SSL error occurs when users try to access some HTTPS sites
book
Article ID: 168236
calendar_today
Updated On:
Products
ProxySG Software - SGOS
Issue/Introduction
This is a known issue in SGOS 6.2.x (B#197914) and in SGOS 6.4.x (B#190218).
The issue occurs when the server extension is not recognized by the server, and the server returns a warning message (Unrecognized name). Previously, the appliance would drop the connection per the recommendation of SSL implementation. With the existence of the TLS (renegotiation) the behavior has changed to allow the client to re-negotiate in case of a warning response.
Example of PCAP file:
--- client sent Client Hello
4 2014-01-27 17:55:57.333999 10.169.0.53 12.173.81.44 TLSv1 241 Client Hello
<--- SG sent the same client hello to the OCS
8 2014-01-27 17:55:57.363000 10.169.3.178 12.173.81.44 TLSv1 241 Client Hello
<--- OCS sent Server Hello with Alert(Unrecognized Name) as well as certificate
9 2014-01-27 17:55:57.392999 12.173.81.44 10.169.3.178 TLSv1 1434 Alert (Level: Warning, Description: Unrecognized Name), Server Hello
10 2014-01-27 17:55:57.392999 12.173.81.44 10.169.3.178 TLSv1 150 Certificate
<--- SG acknowledged the server hello & certificate, and sent the Alert to the client.

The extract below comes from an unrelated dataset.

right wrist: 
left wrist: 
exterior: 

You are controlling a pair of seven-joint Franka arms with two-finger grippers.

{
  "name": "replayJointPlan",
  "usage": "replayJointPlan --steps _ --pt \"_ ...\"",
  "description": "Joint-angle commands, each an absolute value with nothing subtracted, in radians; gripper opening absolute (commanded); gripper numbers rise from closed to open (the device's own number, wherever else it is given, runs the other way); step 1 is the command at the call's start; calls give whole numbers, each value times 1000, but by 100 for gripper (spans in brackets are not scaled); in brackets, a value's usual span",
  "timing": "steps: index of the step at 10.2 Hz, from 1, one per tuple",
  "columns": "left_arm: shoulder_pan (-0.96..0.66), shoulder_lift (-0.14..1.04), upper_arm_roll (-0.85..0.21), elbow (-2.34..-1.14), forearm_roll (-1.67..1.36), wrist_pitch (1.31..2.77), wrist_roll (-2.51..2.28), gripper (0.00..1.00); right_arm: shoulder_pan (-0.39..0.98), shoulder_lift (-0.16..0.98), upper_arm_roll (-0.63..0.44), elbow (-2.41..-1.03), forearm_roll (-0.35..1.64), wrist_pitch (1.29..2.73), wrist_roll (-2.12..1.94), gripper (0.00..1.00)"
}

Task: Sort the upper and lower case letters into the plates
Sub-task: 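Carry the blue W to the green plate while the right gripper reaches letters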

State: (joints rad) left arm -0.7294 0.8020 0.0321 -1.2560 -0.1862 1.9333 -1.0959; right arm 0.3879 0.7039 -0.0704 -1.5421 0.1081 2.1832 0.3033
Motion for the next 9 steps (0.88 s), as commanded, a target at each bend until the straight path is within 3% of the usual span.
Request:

11 2014-01-27 17:55:57.392999 10.169.3.178 12.173.81.44 TCP 60 59232 > 443 [ACK] Seq=62545189 Ack=3036911236 Win=65164 Len=0
12 2014-01-27 17:55:57.392999 12.173.81.44 10.169.0.53 TLSv1 61 Alert (Level: Warning, Description: Unrecognized Name)
<--- SG then closed both server and client connections.
13 2014-01-27 17:55:57.394000 10.169.3.178 12.173.81.44 TCP 60 59232 > 443 [FIN, ACK] Seq=62545189 Ack=3036911236 Win=65535 Len=0
14 2014-01-27 17:55:57.394000 12.173.81.44 10.169.0.53 TCP 60 443 > 53019 [FIN, ACK] Seq=2078261425 Ack=2858178668 Win=65535 Len=0
Resolution
For a ProxySG 510 appliance, Blue Coat recommends upgrading to SGOS 6.4.6.3.
For other appliances, upgrade to SGOS 6.2.16.1 or SGOS 6.5.5.1.